:: Activity ::
Without any of its pictures, the listing below should be output exactly.

:: Dataset extract ::
☆ ☆ ☆

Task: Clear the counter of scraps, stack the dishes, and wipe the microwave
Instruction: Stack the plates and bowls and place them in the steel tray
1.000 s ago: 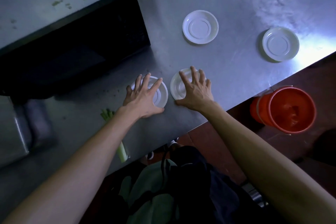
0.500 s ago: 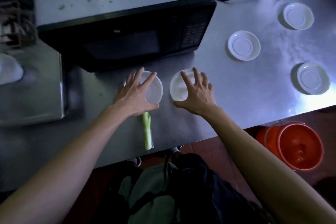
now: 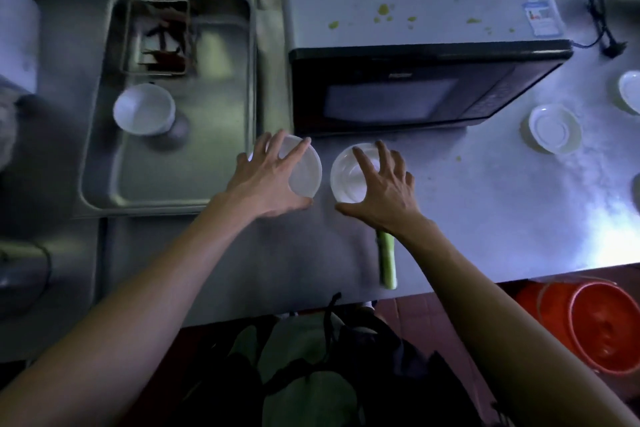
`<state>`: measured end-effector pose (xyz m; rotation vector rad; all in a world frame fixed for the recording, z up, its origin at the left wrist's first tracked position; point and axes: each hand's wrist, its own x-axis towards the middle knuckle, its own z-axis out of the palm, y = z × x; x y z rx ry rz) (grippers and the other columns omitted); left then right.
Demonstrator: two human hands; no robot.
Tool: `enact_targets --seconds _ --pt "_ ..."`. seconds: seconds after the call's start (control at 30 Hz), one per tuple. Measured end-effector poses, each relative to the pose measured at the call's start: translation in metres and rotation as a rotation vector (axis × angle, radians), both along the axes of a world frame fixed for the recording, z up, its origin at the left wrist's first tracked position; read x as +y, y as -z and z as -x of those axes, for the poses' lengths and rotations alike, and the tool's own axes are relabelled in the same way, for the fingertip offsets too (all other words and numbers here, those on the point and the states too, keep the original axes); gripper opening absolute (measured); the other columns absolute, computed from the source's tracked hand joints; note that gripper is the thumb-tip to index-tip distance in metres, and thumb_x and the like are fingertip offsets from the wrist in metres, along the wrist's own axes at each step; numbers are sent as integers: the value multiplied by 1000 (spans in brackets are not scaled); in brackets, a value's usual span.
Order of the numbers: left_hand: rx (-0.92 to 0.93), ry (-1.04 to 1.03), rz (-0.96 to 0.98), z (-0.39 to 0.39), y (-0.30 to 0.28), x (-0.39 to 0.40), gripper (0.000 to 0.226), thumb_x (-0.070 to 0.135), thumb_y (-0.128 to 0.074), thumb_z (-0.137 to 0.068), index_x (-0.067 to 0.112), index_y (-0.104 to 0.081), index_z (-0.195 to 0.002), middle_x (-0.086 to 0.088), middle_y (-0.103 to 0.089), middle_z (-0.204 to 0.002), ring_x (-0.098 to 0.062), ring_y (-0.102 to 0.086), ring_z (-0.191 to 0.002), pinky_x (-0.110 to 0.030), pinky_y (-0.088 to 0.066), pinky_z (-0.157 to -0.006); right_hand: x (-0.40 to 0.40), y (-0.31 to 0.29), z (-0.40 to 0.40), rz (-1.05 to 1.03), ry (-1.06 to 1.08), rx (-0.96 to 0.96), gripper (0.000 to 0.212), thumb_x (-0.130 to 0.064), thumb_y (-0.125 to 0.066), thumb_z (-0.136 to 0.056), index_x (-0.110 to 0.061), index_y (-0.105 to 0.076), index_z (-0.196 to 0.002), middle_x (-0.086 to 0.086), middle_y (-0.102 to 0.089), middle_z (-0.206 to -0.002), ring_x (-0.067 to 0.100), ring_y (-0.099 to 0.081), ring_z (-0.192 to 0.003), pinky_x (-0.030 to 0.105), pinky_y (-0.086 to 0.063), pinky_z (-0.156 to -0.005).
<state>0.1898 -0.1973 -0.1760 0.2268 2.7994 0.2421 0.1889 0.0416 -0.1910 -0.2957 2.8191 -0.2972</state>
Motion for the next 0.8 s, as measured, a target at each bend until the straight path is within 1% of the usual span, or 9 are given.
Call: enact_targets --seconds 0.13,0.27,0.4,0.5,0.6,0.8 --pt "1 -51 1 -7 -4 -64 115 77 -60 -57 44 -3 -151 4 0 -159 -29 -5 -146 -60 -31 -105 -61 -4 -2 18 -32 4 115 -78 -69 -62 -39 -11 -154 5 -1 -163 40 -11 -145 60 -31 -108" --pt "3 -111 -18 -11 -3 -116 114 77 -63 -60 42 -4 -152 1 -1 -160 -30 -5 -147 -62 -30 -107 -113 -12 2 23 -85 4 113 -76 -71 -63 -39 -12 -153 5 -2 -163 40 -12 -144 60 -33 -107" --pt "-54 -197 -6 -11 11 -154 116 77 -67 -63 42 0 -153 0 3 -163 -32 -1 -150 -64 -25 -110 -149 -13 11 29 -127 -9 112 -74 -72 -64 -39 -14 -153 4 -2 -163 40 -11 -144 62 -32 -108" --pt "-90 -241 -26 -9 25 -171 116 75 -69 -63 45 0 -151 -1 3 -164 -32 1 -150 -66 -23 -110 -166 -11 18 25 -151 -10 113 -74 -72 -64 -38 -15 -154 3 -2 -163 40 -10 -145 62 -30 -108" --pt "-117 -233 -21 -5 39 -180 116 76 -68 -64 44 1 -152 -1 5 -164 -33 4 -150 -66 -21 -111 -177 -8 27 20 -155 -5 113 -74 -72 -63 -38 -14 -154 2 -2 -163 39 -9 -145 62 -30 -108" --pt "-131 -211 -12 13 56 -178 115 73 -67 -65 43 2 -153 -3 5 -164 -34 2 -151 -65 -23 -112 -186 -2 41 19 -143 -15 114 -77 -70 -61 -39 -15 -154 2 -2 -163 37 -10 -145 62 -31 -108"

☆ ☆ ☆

:: Solution to this task ::
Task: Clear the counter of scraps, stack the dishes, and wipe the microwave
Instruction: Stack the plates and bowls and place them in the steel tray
1.000 s ago: 
0.500 s ago: 
now: 
`<state>`: measured end-effector pose (xyz m; rotation vector rad; all in a world frame fixed for the recording, z up, its origin at the left wrist's first tracked position; point and axes: each hand's wrist, its own x-axis towards the middle knuckle, its own z-axis out of the palm, y = z × x; x y z rx ry rz) (grippers and the other columns omitted); left then right.
Demonstrator: two human hands; no robot.
Tool: `enact_targets --seconds _ --pt "_ ..."`. seconds: seconds after the call's start (control at 30 Hz), one per tuple. Measured end-effector poses, each relative to the pose measured at the call's start: translation in metres and rotation as a rotation vector (axis × angle, radians), both along the axes of a world frame fixed for the recording, z up, its origin at the left wrist's first tracked position; read x as +y, y as -z and z as -x of those axes, for the poses' lengths and rotations alike, and the tool's own axes are relabelled in the same way, for the fingertip offsets too (all other words and numbers here, those on the point and the states too, keep the original axes); gripper opening absolute (measured); the other columns absolute, computed from the source's tracked hand joints; note that gripper is the thumb-tip to index-tip distance in metres, and thumb_x and the like are fingertip offsets from the wrist in metres, along the wrist's own axes at each step; numbers are sent as integers: the value multiplied by 1000 (spans in brackets are not scaled); in brackets, a value's usual span.
Order of the numbers: left_hand: rx (-0.92 to 0.93), ry (-1.04 to 1.03), rz (-0.96 to 0.98), z (-0.39 to 0.39), y (-0.30 to 0.28), x (-0.39 to 0.40), gripper (0.000 to 0.226), thumb_x (-0.070 to 0.135), thumb_y (-0.128 to 0.074), thumb_z (-0.137 to 0.068), index_x (-0.067 to 0.112), index_y (-0.104 to 0.081), index_z (-0.195 to 0.002), middle_x (-0.086 to 0.088), middle_y (-0.103 to 0.089), middle_z (-0.204 to 0.002), ring_x (-0.098 to 0.062), ring_y (-0.102 to 0.086), ring_z (-0.191 to 0.002), pinky_x (-0.110 to 0.030), pinky_y (-0.088 to 0.066), pinky_z (-0.157 to -0.006); right_hand: x (-0.40 to 0.40), y (-0.31 to 0.29), z (-0.40 to 0.40), rz (-1.05 to 1.03), ry (-1.06 to 1.08), rx (-0.96 to 0.96), gripper (0.000 to 0.212), thumb_x (-0.130 to 0.064), thumb_y (-0.125 to 0.066), thumb_z (-0.136 to 0.056), index_x (-0.110 to 0.061), index_y (-0.105 to 0.076), index_z (-0.196 to 0.002), middle_x (-0.086 to 0.086), middle_y (-0.102 to 0.089), middle_z (-0.206 to -0.002), ring_x (-0.067 to 0.100), ring_y (-0.099 to 0.081), ring_z (-0.192 to 0.003), pinky_x (-0.030 to 0.105), pinky_y (-0.086 to 0.063), pinky_z (-0.156 to -0.005).
<state>0.1898 -0.1973 -0.1760 0.2268 2.7994 0.2421 0.1889 0.0416 -0.1910 -0.2957 2.8191 -0.2972</state>
Motion for the next 0.8 s, as measured, a target at each bend until the straight path is within 1% of the usual span, or 9 are given.
Call: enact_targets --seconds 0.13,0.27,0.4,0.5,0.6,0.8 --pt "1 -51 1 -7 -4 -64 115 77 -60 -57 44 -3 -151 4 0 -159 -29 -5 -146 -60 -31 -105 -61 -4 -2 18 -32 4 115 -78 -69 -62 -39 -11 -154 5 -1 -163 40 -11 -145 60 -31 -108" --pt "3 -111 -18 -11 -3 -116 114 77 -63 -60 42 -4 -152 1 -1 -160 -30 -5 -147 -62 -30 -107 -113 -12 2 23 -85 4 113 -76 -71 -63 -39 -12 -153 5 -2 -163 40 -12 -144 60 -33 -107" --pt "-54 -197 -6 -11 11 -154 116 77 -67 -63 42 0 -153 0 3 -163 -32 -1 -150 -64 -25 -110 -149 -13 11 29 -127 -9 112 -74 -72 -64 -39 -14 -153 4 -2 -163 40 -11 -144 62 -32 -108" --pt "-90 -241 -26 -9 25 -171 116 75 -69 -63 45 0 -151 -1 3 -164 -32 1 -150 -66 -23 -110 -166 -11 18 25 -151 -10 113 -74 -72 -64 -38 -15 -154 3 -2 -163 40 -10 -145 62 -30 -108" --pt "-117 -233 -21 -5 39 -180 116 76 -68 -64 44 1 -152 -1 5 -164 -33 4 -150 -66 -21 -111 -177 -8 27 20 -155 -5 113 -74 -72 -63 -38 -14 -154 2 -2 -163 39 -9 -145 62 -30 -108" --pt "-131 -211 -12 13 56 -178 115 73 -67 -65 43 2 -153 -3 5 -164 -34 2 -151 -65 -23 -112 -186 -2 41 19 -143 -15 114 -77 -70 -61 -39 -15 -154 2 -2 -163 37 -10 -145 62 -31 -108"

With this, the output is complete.